The Ceasefire Holds in Syria, But Only JustBrigita Gubins - 2A Environmental
Posted on: March 29, 2016
In the month since the ceasefire was declared in Syria, peace talks have been held in Geneva, and the historic city of Palmyra has been recaptured from terrorist militants. The United Nations envoy overseeing the Syrian peace process has slated the next round of talks for April 9th.
However, the ceasefire has by no means been universally observed. The Russian coordination centre in Latakia reported that unspecified groups launched 11 attacks within the last 24 hours of the time this article was written. Mortars were fired, and heavy shelling targeted both the Kurdish YPG protection units and residential areas, claiming at least one life and injuring several others.
The greatest victory by any party in the war-weary country has been the retaking of the captured city of Palmyra by regime forces. The historic site was seized by Islamic state militants in 2014. With the aid of heavy air-support from the Russian Federation, regime forces and local allied militia were able to gain ground as the terrorists were forced to flee their stronghold. Further airstrikes were reportedly targeting vehicles leaving the city, travelling east towards ISIS-held territory.
Further complications to the conflict involves the decades-long (some argue centuries) antagonizing of an ethnic minority, the Kurds, by Turkey and subsequent antagonizing of the Turkish majority by the Kurds. Because of the hard-won semi-autonomy enjoyed by the Kurds in Syria, many have flocked to the Kurdish People’s Army (YPG) banner from neighbouring Turkey. The YPG are arguably the best ground-force controlling Islamic state militant activity on the Turkish border; however, Turkish officials consider the YPG to be a terrorist organization. As the west has backed the rebel groups, including the YPG, this has caused internal disagreement among the rebel-backing nations. The west cannot afford to alienate Turkey, being an important NATO member situated in the Mediterranean, especially when its immediate neighbour is already at war.
A short tangent on Turkey/The Kurds: The Turkish government has been condemned by the United Nations for decades for their treatment of the Kurdish people. Numerous human rights violations have been cited, heavily emphasising the approaching-genocidal policies on the Kurdish language and culture within Turkey. However, independent political groups of Kurdish radicals have staged loud protests involving bombings and taking ethnic Turks hostage in order to gain autonomy from Turkey.

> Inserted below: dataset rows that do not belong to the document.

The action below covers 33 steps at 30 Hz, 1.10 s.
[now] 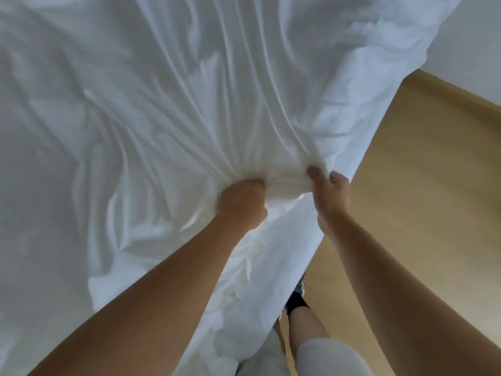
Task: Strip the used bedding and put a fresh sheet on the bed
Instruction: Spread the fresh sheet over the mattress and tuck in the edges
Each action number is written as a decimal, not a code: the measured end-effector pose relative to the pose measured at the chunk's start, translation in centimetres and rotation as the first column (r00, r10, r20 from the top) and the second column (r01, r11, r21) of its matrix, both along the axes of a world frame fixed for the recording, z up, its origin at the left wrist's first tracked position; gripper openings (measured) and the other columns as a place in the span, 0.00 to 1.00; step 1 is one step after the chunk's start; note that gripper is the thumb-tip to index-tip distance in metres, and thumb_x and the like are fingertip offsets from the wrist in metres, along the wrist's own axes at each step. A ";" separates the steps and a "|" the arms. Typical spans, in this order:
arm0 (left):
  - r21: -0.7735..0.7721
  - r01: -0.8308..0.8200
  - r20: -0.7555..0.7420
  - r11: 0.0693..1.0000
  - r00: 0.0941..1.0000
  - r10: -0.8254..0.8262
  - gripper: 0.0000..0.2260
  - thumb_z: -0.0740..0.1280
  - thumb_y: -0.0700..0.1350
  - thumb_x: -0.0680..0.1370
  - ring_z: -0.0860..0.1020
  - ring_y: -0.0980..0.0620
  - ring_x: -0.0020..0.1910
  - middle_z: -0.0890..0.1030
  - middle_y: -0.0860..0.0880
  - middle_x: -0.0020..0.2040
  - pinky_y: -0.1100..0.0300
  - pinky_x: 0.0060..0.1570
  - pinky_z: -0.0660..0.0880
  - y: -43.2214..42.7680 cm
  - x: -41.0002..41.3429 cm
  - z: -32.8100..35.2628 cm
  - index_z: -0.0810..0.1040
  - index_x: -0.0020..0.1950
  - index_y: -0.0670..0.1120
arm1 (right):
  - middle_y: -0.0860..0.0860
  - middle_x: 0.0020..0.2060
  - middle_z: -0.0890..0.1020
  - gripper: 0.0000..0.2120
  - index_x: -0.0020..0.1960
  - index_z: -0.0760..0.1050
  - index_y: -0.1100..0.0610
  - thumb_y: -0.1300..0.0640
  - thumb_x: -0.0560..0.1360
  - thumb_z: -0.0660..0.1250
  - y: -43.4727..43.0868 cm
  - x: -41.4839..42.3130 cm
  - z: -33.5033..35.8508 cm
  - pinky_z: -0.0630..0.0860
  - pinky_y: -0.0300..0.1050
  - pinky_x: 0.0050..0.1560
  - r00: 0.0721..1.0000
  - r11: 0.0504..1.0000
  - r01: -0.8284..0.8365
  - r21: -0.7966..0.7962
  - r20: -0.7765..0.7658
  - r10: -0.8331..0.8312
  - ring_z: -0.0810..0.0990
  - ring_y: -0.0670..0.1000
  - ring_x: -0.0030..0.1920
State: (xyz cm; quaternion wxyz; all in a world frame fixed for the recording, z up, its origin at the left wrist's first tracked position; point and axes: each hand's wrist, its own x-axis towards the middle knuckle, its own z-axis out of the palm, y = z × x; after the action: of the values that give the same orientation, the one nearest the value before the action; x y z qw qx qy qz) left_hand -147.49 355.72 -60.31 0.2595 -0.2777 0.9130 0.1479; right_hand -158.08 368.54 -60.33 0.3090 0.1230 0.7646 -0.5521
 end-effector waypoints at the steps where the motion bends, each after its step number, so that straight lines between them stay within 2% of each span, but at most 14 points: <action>1: 0.112 -0.045 0.012 0.993 0.999 0.044 0.16 0.66 0.40 0.71 0.81 0.39 0.52 0.82 0.44 0.52 0.53 0.45 0.74 -0.2 0.1 0.0 0.79 0.58 0.47 | 0.47 0.32 0.81 0.12 0.38 0.77 0.56 0.48 0.72 0.71 -0.3 -1.0 -0.2 0.77 0.45 0.42 0.980 0.978 0.128 -0.162 0.171 -0.100 0.79 0.47 0.35; 4: 0.392 -0.184 0.133 0.901 0.981 0.143 0.15 0.65 0.39 0.72 0.81 0.43 0.51 0.83 0.46 0.52 0.55 0.47 0.76 -0.9 1.3 0.4 0.81 0.56 0.49 | 0.56 0.55 0.85 0.35 0.60 0.78 0.53 0.31 0.63 0.75 -1.3 -4.7 -0.6 0.77 0.63 0.60 0.764 0.797 0.496 -0.343 0.609 -0.214 0.85 0.61 0.53; 6: 0.429 -0.185 0.187 0.884 0.976 0.114 0.16 0.65 0.40 0.74 0.80 0.45 0.54 0.83 0.48 0.57 0.57 0.51 0.75 -0.7 2.3 0.8 0.80 0.60 0.50 | 0.59 0.62 0.81 0.36 0.66 0.78 0.56 0.32 0.68 0.72 -2.3 -6.5 -0.4 0.74 0.64 0.65 0.780 0.792 0.422 -0.441 0.622 -0.068 0.81 0.64 0.61; 8: 0.423 -0.119 0.229 0.898 0.973 0.021 0.18 0.63 0.40 0.76 0.79 0.44 0.59 0.81 0.48 0.62 0.60 0.52 0.71 -0.1 2.3 1.3 0.78 0.65 0.50 | 0.60 0.62 0.81 0.30 0.66 0.78 0.60 0.43 0.72 0.74 -3.7 -7.7 -0.1 0.76 0.62 0.63 0.832 0.849 0.283 -0.445 0.555 0.013 0.81 0.63 0.61; 10: 0.421 -0.033 0.304 0.907 0.946 -0.107 0.15 0.61 0.40 0.77 0.78 0.45 0.56 0.81 0.46 0.61 0.61 0.50 0.69 0.5 0.8 2.1 0.78 0.62 0.47 | 0.59 0.52 0.85 0.22 0.60 0.80 0.61 0.56 0.68 0.77 -4.3 -8.7 -0.5 0.83 0.58 0.52 0.929 0.953 0.216 -0.211 0.346 -0.133 0.85 0.61 0.52; 11: 0.409 0.005 0.310 0.912 0.940 -0.144 0.10 0.62 0.42 0.77 0.78 0.46 0.52 0.81 0.46 0.58 0.61 0.47 0.69 0.5 -0.4 2.6 0.78 0.56 0.47 | 0.56 0.48 0.85 0.18 0.57 0.79 0.58 0.58 0.68 0.74 -4.2 -8.9 -0.8 0.83 0.54 0.49 0.980 0.987 0.159 -0.011 0.123 -0.157 0.85 0.59 0.50; 13: 0.362 0.047 0.160 0.931 0.981 -0.112 0.07 0.66 0.49 0.76 0.79 0.46 0.49 0.81 0.47 0.51 0.58 0.46 0.73 0.0 -3.3 4.0 0.77 0.48 0.47 | 0.52 0.48 0.82 0.17 0.60 0.76 0.55 0.57 0.71 0.68 -3.1 -8.9 -1.2 0.75 0.46 0.47 0.989 0.951 -0.013 0.310 -0.135 0.057 0.80 0.57 0.50; 16: 0.142 -0.012 -0.295 0.990 0.954 0.054 0.25 0.71 0.57 0.72 0.74 0.43 0.59 0.74 0.46 0.62 0.48 0.57 0.75 -1.6 -8.2 4.9 0.73 0.66 0.49 | 0.55 0.53 0.80 0.19 0.65 0.71 0.56 0.55 0.75 0.65 -1.5 -9.4 -3.1 0.67 0.43 0.46 0.946 0.839 -0.278 0.468 -0.021 0.324 0.77 0.58 0.53; 17: 0.109 -0.033 -0.330 0.993 0.942 0.068 0.30 0.71 0.59 0.72 0.72 0.42 0.62 0.70 0.46 0.66 0.47 0.60 0.74 -1.8 -9.3 4.6 0.69 0.71 0.51 | 0.56 0.53 0.80 0.19 0.65 0.71 0.56 0.55 0.75 0.65 -1.4 -9.7 -3.5 0.68 0.44 0.46 0.928 0.811 -0.341 0.476 0.032 0.372 0.78 0.58 0.54; 20: 0.205 0.024 -0.025 0.978 1.000 -0.019 0.28 0.70 0.54 0.76 0.73 0.39 0.66 0.72 0.45 0.68 0.47 0.64 0.73 -1.3 -11.4 1.8 0.67 0.75 0.55 | 0.53 0.50 0.82 0.19 0.61 0.75 0.56 0.54 0.71 0.70 -1.3 -11.3 -4.1 0.73 0.42 0.41 0.898 0.804 -0.436 0.403 0.142 0.416 0.81 0.56 0.52; 24: 0.309 0.025 0.149 0.951 0.986 -0.074 0.21 0.66 0.49 0.77 0.75 0.42 0.66 0.75 0.46 0.68 0.53 0.64 0.73 -1.2 -13.7 -1.7 0.72 0.70 0.52 | 0.48 0.63 0.74 0.36 0.74 0.65 0.56 0.43 0.73 0.73 -1.0 -17.4 -3.2 0.68 0.42 0.55 0.999 0.998 -0.033 0.059 -0.016 0.034 0.74 0.48 0.59; 27: 0.426 0.019 0.277 0.904 0.949 -0.151 0.07 0.68 0.50 0.74 0.80 0.47 0.55 0.83 0.47 0.57 0.60 0.51 0.74 -3.5 -18.0 -1.1 0.80 0.50 0.51 | 0.49 0.69 0.72 0.49 0.77 0.61 0.50 0.29 0.64 0.73 -2.4 -28.5 -2.3 0.68 0.48 0.63 0.936 0.935 0.353 -0.030 0.022 -0.352 0.74 0.52 0.64; 30: 0.263 -0.048 0.006 0.964 0.999 0.049 0.07 0.68 0.45 0.75 0.82 0.42 0.46 0.84 0.42 0.45 0.57 0.43 0.75 -6.7 -25.4 0.4 0.82 0.42 0.43 | 0.49 0.58 0.80 0.49 0.68 0.70 0.52 0.29 0.55 0.79 -4.8 -39.0 -1.9 0.79 0.51 0.57 0.843 0.870 0.493 0.004 0.245 -0.479 0.81 0.54 0.54; 33: -0.101 -0.130 -0.488 0.986 0.870 0.064 0.12 0.72 0.45 0.71 0.78 0.37 0.53 0.79 0.41 0.55 0.48 0.52 0.76 -10.0 -35.2 1.5 0.82 0.54 0.45 | 0.52 0.50 0.83 0.27 0.54 0.76 0.55 0.40 0.65 0.79 -6.0 -44.3 -3.8 0.82 0.52 0.53 0.942 0.970 0.230 0.073 0.235 -0.241 0.83 0.56 0.49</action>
State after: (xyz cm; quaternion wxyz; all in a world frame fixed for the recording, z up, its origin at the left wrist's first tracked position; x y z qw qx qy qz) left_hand -182.74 345.70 -58.77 -0.0031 -0.2939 0.9414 0.1654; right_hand -202.34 362.50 -64.11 0.3289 0.2870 0.7130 -0.5487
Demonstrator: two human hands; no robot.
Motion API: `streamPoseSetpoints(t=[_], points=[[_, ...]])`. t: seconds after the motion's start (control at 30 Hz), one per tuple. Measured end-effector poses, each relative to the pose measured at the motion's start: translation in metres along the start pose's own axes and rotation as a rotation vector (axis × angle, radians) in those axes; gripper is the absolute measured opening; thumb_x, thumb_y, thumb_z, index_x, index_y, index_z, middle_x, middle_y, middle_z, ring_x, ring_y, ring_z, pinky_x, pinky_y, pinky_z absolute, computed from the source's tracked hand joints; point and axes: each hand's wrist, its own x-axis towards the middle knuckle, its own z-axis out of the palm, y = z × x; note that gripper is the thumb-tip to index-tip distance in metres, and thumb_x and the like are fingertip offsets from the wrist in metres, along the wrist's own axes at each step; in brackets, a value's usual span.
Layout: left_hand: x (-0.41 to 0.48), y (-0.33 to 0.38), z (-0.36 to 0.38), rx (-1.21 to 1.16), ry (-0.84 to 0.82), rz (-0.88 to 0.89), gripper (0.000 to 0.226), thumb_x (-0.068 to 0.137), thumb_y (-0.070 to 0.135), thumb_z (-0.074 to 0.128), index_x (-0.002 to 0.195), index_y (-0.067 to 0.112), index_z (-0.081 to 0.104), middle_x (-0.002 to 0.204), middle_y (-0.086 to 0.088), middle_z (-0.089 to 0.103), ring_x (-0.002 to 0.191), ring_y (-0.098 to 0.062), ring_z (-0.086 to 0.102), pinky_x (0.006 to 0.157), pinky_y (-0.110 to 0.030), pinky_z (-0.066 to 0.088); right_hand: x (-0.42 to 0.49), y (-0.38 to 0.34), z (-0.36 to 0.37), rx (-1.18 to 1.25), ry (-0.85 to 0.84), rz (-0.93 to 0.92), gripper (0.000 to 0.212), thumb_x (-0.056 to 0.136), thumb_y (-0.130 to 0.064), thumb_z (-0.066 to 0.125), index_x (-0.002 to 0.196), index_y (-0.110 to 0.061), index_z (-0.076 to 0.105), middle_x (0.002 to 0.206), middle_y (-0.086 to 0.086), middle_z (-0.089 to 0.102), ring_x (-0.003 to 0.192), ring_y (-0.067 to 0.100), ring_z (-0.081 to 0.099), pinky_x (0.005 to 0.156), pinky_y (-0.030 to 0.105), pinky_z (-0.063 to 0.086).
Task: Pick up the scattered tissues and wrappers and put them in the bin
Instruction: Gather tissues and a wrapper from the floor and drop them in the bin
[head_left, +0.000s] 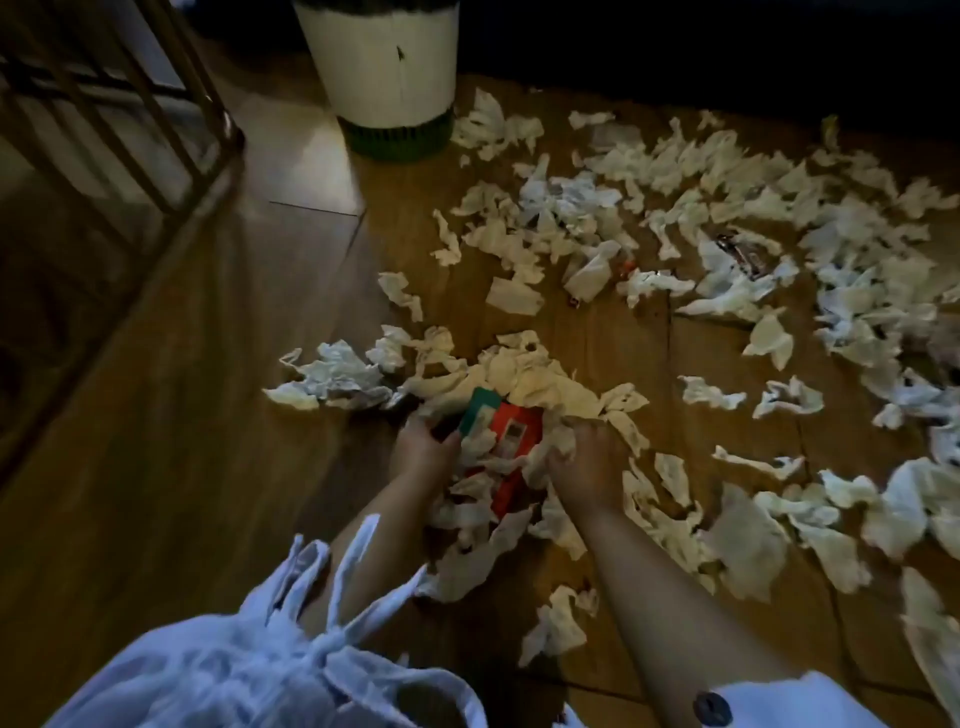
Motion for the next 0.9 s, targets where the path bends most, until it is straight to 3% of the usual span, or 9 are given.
streamPoseSetpoints(t=[0.07,0.13,0.3,0.47,0.53,0.6,0.7,0.8,0.9], points=[[0.015,-0.001,0.009,0.059,-0.058,0.001,0.05,0.086,0.028,0.062,0.131,0.016,0.044,0.126,-0.008,0.054,0.104,-0.021,0.057,0.073,-0.028,0.049,0.009,0.007,0.006,-0.079,-0.042,-0.088,0.043,0.088,-0.023,0.055,0.131,-0.021,0.048,0.136,0.006,0.044,0.128,0.024,0.038,0.104,0.032,0.033],[0.026,-0.004,0.018,0.077,-0.099,-0.007,0.056,0.082,0.035,0.066,0.13,0.018,0.045,0.127,-0.006,0.054,0.107,-0.022,0.056,0.083,-0.034,0.051,0.02,0.013,0.006,-0.113,-0.116,-0.167,0.047,0.087,-0.024,0.056,0.133,-0.023,0.047,0.137,0.004,0.044,0.127,0.025,0.038,0.103,0.033,0.034],[0.028,-0.002,0.043,0.093,-0.109,-0.112,0.069,0.074,0.035,0.073,0.132,0.014,0.043,0.129,-0.01,0.055,0.114,-0.027,0.055,0.094,-0.044,0.05,0.025,0.025,-0.001,-0.105,-0.234,-0.189,0.047,0.085,-0.025,0.06,0.131,-0.025,0.05,0.139,0.001,0.046,0.129,0.024,0.038,0.107,0.039,0.036],[0.026,0.017,0.044,0.128,-0.145,-0.134,0.046,0.083,0.019,0.066,0.124,0.008,0.048,0.128,-0.013,0.053,0.117,-0.028,0.053,0.09,-0.037,0.047,0.022,0.03,0.0,-0.216,-0.269,-0.186,0.053,0.084,-0.024,0.062,0.135,-0.025,0.046,0.139,0.006,0.043,0.128,0.026,0.039,0.103,0.035,0.038],[0.025,0.02,0.03,0.091,-0.135,-0.111,0.041,0.084,0.018,0.065,0.121,0.011,0.049,0.123,-0.011,0.056,0.112,-0.025,0.056,0.085,-0.035,0.049,0.022,0.027,-0.002,-0.312,-0.29,-0.202,0.057,0.083,-0.021,0.062,0.136,-0.021,0.043,0.138,0.008,0.043,0.127,0.027,0.041,0.097,0.033,0.039],[0.024,0.024,0.011,0.021,-0.124,-0.109,0.038,0.084,0.018,0.064,0.119,0.012,0.051,0.119,-0.01,0.058,0.109,-0.025,0.058,0.09,-0.038,0.051,0.024,0.026,-0.001,-0.333,-0.292,-0.159,0.05,0.082,-0.015,0.063,0.13,-0.017,0.048,0.131,0.009,0.048,0.12,0.028,0.048,0.088,0.031,0.042],[0.017,0.028,-0.022,-0.06,-0.085,-0.117,0.041,0.084,0.014,0.064,0.122,0.01,0.051,0.12,-0.008,0.057,0.114,-0.026,0.055,0.09,-0.036,0.048,0.025,0.02,-0.001,-0.297,-0.262,-0.103,0.026,0.084,-0.007,0.056,0.11,-0.011,0.061,0.11,0.011,0.061,0.106,0.029,0.058,0.071,0.026,0.035],[0.011,0.022,-0.048,-0.102,-0.103,-0.118,0.04,0.085,0.016,0.063,0.124,0.009,0.053,0.124,-0.012,0.057,0.114,-0.026,0.056,0.084,-0.033,0.047,0.023,-0.003,-0.003,-0.077,-0.154,-0.153,0.02,0.084,-0.006,0.057,0.101,-0.006,0.067,0.098,0.009,0.066,0.091,0.02,0.06,0.07,0.023,0.036],[0.006,0.006,-0.068,-0.223,-0.092,-0.171,0.041,0.085,0.015,0.063,0.123,0.006,0.053,0.123,-0.015,0.058,0.113,-0.029,0.058,0.089,-0.037,0.05,0.01,-0.03,0.004,0.104,-0.231,-0.23,0.022,0.082,-0.009,0.062,0.103,-0.009,0.07,0.098,0.004,0.067,0.087,0.012,0.058,0.074,0.022,0.041]])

In the weeks since the tenuous agreement was announced, the Obama administration has been facing increasing pressure to follow through on their intentions to oust the Assad regime from Syrian government. It is speculated that the Russian air support has turned the tide of the civil war in the regime’s favour. However, Russia has begun to withdraw much of its heavy military presence in the area, suggesting that Russia too wishes for a swift conclusion to the half-decade political unrest. Secretary of State John Kerry went so far as to state that Russia was by no means “wedded” [sic] to Assad, although State Spokespersons declined to comment on the recent victory in Palmyra by regime forces, only expressing relief at the victory over terrorist insurgents.